Excerpted from the book review segment of The Creative Mom Podcast, Episode 2


LIVING COLOR: A Writer Paints Her World
Natalie Goldberg

Those of you who are writers are likely familiar with Goldberg. Her Writing Down the Bones has been a seminal book for many writers, and Goldberg sort of ushered in the whole "freewriting" movement that ended up being used by many creative writers and even in many college writing and English classes in the 90’s.

Goldberg is known as a writer – both fiction and non-fiction. But Living Color chronicles her exploration of painting. I pick the book up from time to time, and every time, I'm really drawn to her paintings as well as to the way she writes about painting. The book is full of photos of her painting, and they are wonderful... quirky, full of color, and life, and unusual perspective. She painted many many many cars, trucks, and buildings.

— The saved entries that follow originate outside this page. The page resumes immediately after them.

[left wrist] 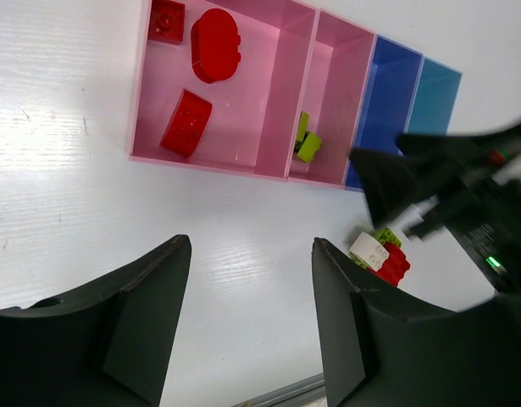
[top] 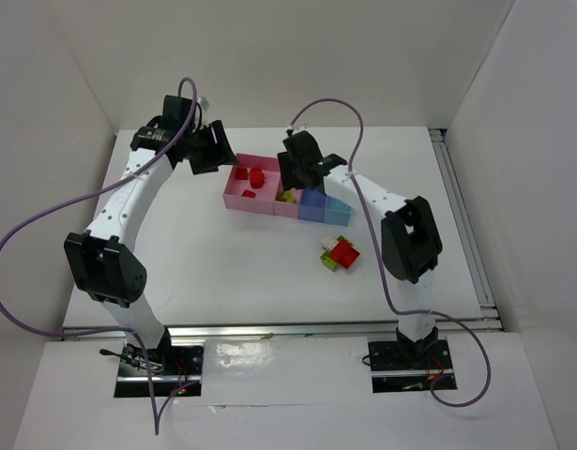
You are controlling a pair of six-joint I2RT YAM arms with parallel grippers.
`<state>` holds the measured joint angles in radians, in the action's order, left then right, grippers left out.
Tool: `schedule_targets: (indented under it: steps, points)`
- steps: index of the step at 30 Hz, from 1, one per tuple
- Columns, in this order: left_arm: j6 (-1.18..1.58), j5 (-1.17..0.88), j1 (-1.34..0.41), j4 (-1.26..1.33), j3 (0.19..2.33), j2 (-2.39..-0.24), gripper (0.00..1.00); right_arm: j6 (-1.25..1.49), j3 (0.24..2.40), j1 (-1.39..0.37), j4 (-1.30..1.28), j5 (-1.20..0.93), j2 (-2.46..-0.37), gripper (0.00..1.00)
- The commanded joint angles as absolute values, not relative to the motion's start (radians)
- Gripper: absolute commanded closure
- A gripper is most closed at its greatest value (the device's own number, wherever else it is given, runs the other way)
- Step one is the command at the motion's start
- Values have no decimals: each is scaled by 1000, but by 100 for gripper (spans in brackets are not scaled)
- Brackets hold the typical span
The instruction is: Sort the legos into containers by color
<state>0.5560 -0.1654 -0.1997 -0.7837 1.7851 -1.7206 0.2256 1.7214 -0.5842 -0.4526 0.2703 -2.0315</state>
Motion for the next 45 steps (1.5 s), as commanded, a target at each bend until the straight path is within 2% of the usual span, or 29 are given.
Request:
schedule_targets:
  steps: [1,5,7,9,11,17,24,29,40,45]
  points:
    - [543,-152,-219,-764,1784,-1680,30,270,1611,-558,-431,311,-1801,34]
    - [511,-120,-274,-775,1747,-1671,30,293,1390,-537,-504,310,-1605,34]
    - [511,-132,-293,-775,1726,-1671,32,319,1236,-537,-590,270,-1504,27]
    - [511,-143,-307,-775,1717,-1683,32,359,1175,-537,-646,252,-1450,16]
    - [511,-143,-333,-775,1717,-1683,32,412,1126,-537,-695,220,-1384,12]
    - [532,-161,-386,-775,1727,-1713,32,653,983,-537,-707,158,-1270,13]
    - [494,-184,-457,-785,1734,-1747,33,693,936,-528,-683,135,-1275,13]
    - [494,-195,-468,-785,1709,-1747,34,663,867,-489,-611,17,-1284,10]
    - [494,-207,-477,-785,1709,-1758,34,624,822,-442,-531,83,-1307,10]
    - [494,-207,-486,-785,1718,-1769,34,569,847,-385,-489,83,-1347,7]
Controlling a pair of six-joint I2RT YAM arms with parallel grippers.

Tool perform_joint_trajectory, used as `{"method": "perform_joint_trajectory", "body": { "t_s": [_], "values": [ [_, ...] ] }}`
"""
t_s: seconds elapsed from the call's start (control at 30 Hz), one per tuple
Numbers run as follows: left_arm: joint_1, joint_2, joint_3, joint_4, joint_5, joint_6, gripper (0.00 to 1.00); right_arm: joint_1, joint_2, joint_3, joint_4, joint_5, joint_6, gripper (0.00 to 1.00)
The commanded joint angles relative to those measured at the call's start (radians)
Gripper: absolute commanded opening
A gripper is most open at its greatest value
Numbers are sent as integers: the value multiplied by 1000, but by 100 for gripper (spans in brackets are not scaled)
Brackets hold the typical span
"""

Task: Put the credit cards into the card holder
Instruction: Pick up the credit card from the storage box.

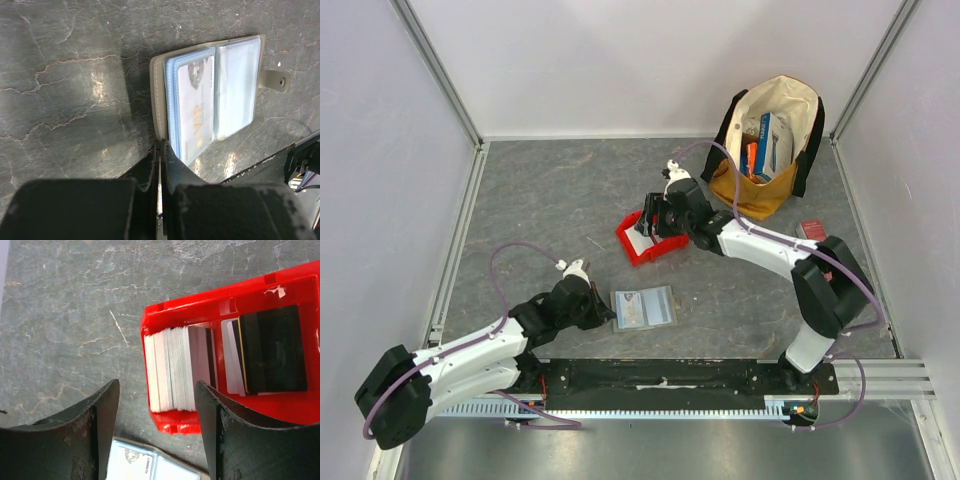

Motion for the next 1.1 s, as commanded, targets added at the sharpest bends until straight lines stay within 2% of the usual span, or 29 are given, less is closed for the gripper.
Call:
{"method": "perform_joint_trajectory", "body": {
  "t_s": [0.0,0.33,1.07],
  "values": [
    [0,-12,-1,-2,-24,22,2,-28,70,101,-30,-96,-55,70],
    [2,-49,-13,-15,-28,17,2,-65,204,195,-55,-156,-74,71],
    [2,-23,-8,-4,-24,19,2,-102,311,230,-47,-281,-72,74]
  ]
}}
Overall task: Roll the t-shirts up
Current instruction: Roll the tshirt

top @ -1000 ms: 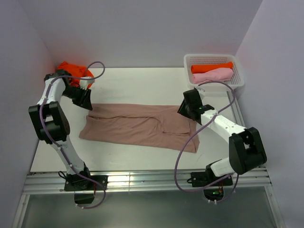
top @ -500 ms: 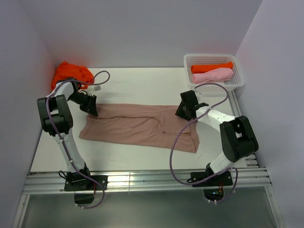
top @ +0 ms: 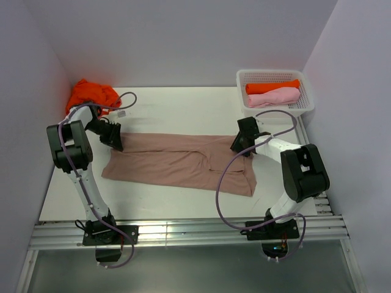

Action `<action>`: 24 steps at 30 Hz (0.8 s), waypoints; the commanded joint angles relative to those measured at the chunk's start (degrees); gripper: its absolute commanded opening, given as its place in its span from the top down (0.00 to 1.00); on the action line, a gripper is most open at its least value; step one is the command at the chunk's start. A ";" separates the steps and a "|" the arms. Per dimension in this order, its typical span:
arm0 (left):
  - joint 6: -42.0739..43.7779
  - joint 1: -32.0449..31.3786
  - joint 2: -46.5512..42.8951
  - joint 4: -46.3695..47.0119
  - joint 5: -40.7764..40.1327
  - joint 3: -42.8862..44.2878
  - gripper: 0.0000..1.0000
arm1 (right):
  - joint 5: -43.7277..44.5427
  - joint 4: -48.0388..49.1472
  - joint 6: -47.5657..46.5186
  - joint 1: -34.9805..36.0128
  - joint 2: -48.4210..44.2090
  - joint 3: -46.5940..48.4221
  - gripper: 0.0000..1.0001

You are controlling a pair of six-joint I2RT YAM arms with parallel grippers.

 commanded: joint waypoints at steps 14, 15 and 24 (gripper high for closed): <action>8.86 2.16 -5.97 -9.85 3.63 10.19 0.59 | 0.79 -5.00 0.29 -1.27 -1.00 3.53 0.55; 9.39 2.16 -7.02 -10.81 3.80 9.32 0.60 | 0.79 -5.00 0.38 -1.27 -1.53 3.44 0.55; 15.90 0.41 -12.04 -10.56 1.26 -2.37 0.75 | 2.20 -5.88 2.49 2.59 -4.96 3.61 0.55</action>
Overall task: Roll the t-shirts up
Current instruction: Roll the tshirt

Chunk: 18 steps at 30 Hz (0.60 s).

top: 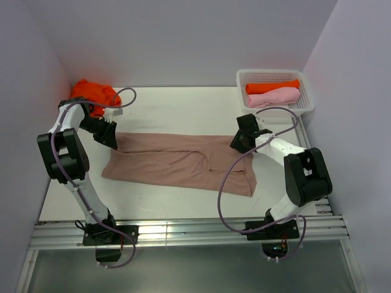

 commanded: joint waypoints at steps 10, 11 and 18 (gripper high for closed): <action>-2.46 -2.11 5.70 4.09 -0.18 1.13 0.75 | 1.74 0.11 3.09 4.93 -3.04 0.47 0.55; -2.82 -2.11 7.01 4.26 -0.19 1.48 0.75 | 1.74 0.11 3.09 5.10 -2.87 0.12 0.55; -5.54 -2.11 8.87 7.60 -1.33 2.19 0.76 | 2.18 0.29 3.18 5.01 -2.78 -1.12 0.54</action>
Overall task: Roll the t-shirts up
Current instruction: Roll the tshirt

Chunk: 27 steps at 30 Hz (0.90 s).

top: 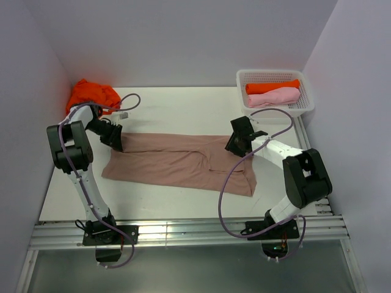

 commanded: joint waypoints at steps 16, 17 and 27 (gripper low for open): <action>1.02 1.54 -8.52 0.05 0.80 1.89 0.64 | 2.36 -0.02 0.90 0.36 -4.14 -1.71 0.54; 1.37 2.07 -9.74 -0.38 0.54 0.67 0.63 | 2.45 -0.02 0.90 0.36 -4.32 -1.80 0.54; 6.47 2.86 -13.36 -1.00 -1.31 -7.96 0.63 | 2.63 0.42 1.17 0.36 -5.38 -3.03 0.54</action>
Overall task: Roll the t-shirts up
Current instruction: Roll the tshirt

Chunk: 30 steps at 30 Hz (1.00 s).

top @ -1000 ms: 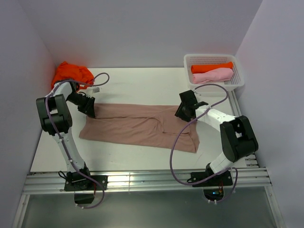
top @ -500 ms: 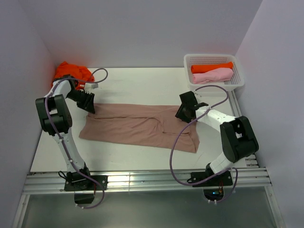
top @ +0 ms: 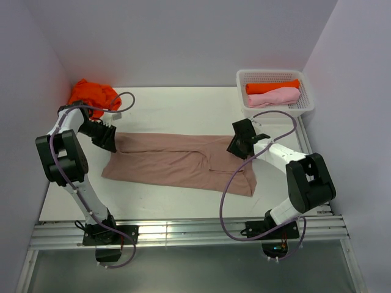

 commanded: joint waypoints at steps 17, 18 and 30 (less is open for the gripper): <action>-1.91 -1.98 4.95 2.42 1.10 0.53 0.65 | 1.38 0.95 -0.08 0.27 -1.55 -0.50 0.54; -2.18 -2.06 5.12 2.77 1.27 0.79 0.65 | 1.38 0.86 -0.17 0.27 -1.55 -0.41 0.54; -4.82 -2.15 8.11 4.45 1.10 2.91 0.65 | 1.47 1.21 -0.08 0.18 0.12 -0.06 0.54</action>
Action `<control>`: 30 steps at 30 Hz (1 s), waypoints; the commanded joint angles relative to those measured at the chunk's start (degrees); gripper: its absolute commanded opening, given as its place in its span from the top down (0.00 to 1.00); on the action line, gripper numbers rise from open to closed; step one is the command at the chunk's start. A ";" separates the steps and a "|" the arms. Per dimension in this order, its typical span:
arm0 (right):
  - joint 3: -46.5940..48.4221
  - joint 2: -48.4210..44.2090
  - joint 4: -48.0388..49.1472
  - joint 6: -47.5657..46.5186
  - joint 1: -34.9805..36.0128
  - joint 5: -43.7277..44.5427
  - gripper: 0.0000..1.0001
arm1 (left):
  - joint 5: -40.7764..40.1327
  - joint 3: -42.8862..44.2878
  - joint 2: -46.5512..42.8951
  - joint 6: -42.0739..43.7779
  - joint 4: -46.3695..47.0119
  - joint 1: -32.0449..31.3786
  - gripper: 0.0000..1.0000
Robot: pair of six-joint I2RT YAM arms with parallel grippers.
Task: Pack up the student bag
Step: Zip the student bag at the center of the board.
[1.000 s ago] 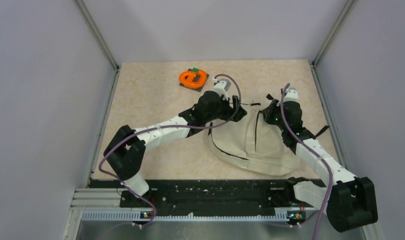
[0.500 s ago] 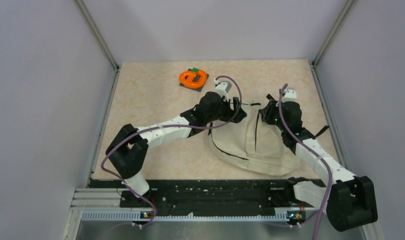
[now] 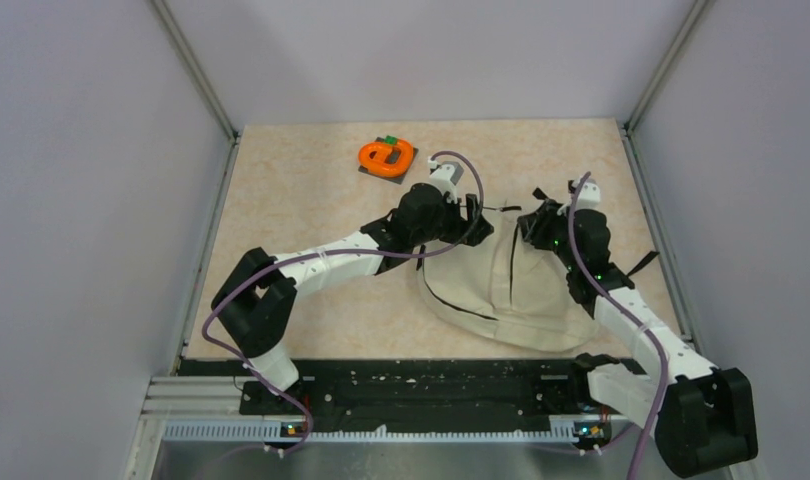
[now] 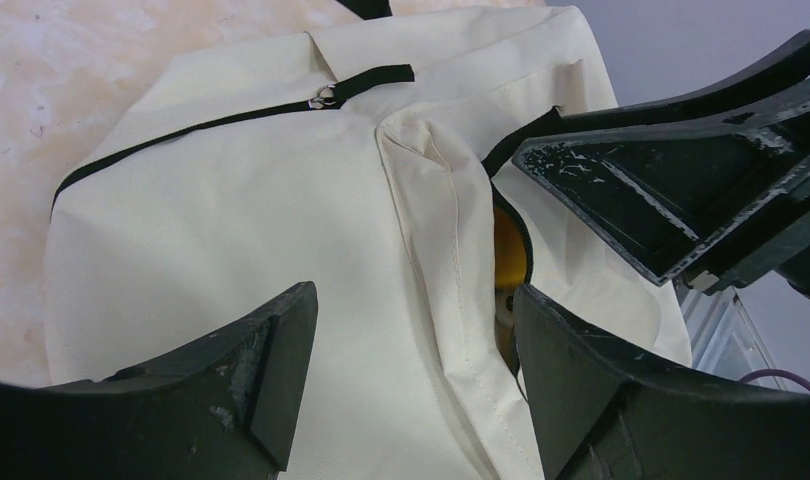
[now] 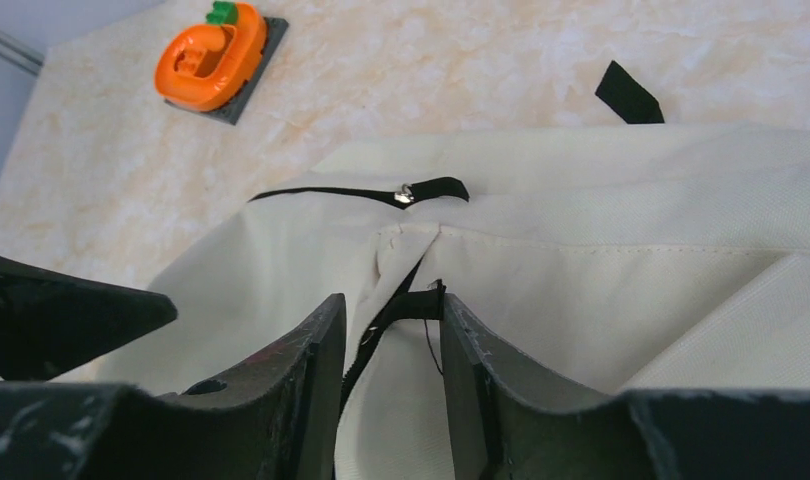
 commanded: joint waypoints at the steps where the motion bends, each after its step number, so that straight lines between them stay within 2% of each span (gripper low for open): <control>1: -0.87 -2.29 4.62 6.20 -0.58 -1.10 0.61 | -0.45 1.35 -0.16 0.03 1.76 0.22 0.24; 7: -0.45 0.57 4.37 5.24 -0.53 1.10 0.54 | -0.22 1.26 -0.15 0.03 1.75 0.21 0.24; 13: -0.98 2.88 7.75 4.52 -0.59 2.06 0.57 | -0.61 0.90 -0.16 0.12 1.64 0.20 0.24; 17: -0.89 4.42 11.06 2.87 -0.58 1.63 0.71 | -0.58 0.94 0.00 0.13 1.60 0.20 0.24; 20: -0.90 4.40 13.08 0.80 -0.57 -0.71 1.00 | -0.35 1.65 0.85 0.13 1.73 0.22 0.24; 23: -1.50 2.68 13.26 -0.44 -0.54 -2.84 1.00 | 0.51 3.48 3.06 0.04 2.64 0.17 0.24; 30: -3.94 -5.93 4.96 -0.72 -0.27 -10.57 1.00 | 3.88 12.24 12.38 -1.46 4.86 0.29 0.25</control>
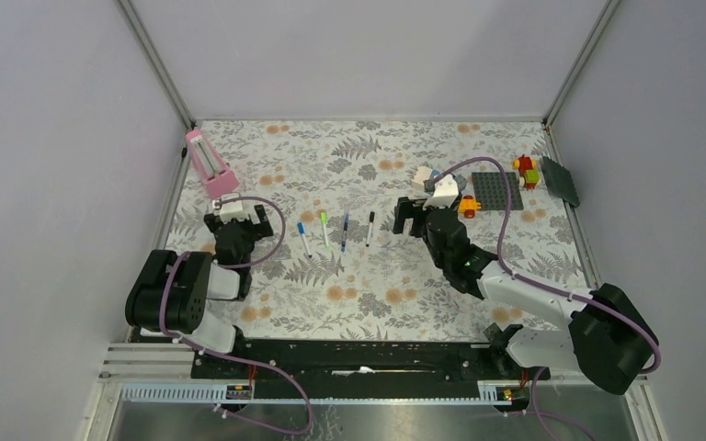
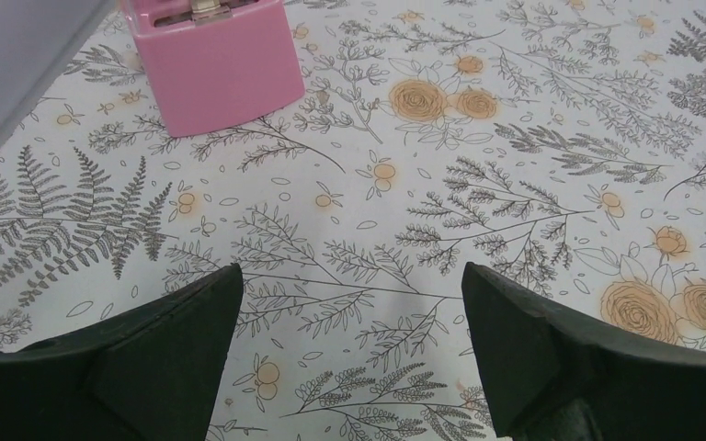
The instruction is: Insert the pens into the pen caps
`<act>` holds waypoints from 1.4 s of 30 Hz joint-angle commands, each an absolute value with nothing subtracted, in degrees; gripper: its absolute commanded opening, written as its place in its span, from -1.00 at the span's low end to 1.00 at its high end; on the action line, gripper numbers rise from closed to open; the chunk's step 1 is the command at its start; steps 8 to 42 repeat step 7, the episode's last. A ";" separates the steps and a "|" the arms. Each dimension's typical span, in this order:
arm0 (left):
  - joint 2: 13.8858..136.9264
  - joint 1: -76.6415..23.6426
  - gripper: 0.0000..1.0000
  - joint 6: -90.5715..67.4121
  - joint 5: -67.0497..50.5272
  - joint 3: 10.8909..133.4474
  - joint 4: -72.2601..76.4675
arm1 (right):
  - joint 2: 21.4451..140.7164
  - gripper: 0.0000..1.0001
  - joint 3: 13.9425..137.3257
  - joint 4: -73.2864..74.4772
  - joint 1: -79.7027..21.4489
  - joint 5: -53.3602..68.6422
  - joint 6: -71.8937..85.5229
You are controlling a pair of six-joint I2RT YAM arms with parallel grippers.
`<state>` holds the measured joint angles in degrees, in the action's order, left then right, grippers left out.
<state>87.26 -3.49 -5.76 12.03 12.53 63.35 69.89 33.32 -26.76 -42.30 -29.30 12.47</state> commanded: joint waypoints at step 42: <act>86.84 -3.69 0.98 -4.92 10.63 13.71 68.72 | 67.63 0.99 32.30 -30.57 -39.90 -25.22 13.73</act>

I had to laugh that she got started painting by borrowing kids watercolor sets from the art teacher at an elementary school where she was teaching. Such a basic beginning, but interesting, too, because to her, at the time, painting was a real side-line. As she writes, "Mostly I was playing. Writing was the eldest son being groomed to succeed. I put all my effort into writing. Painting was a younger child left alone by an exhausted parent. Each day after I wrote and taught at the school in Taos, I could go out in the late afternoon and paint green chickens and cockeyed red goats."

Her whole approach to painting and color and form is really refreshing. It wasn't what she studied. Instead, she went with her gut and let her love of color flow. The result is really cool and fresh and unedited feeling. I love looking at her paintings, and every time I open the book, I get really inspired, again, to start painting. I read her words, and I think, "I just have to do it."

Lving Color is a really inspirational book. I encourage you to spend time getting lost flipping through the photos. They’re saturated with color. They leap off the page with color and life and a bold creative eye that makes me want to smile. Then, read the book. Goldberg is a master at weaving together story and self-reflection and philosophy into a unified thread that is at once both personal and instructive.

Goldberg has made many, including me, want to write. But with Living Color, Goldberg makes me ache to paint.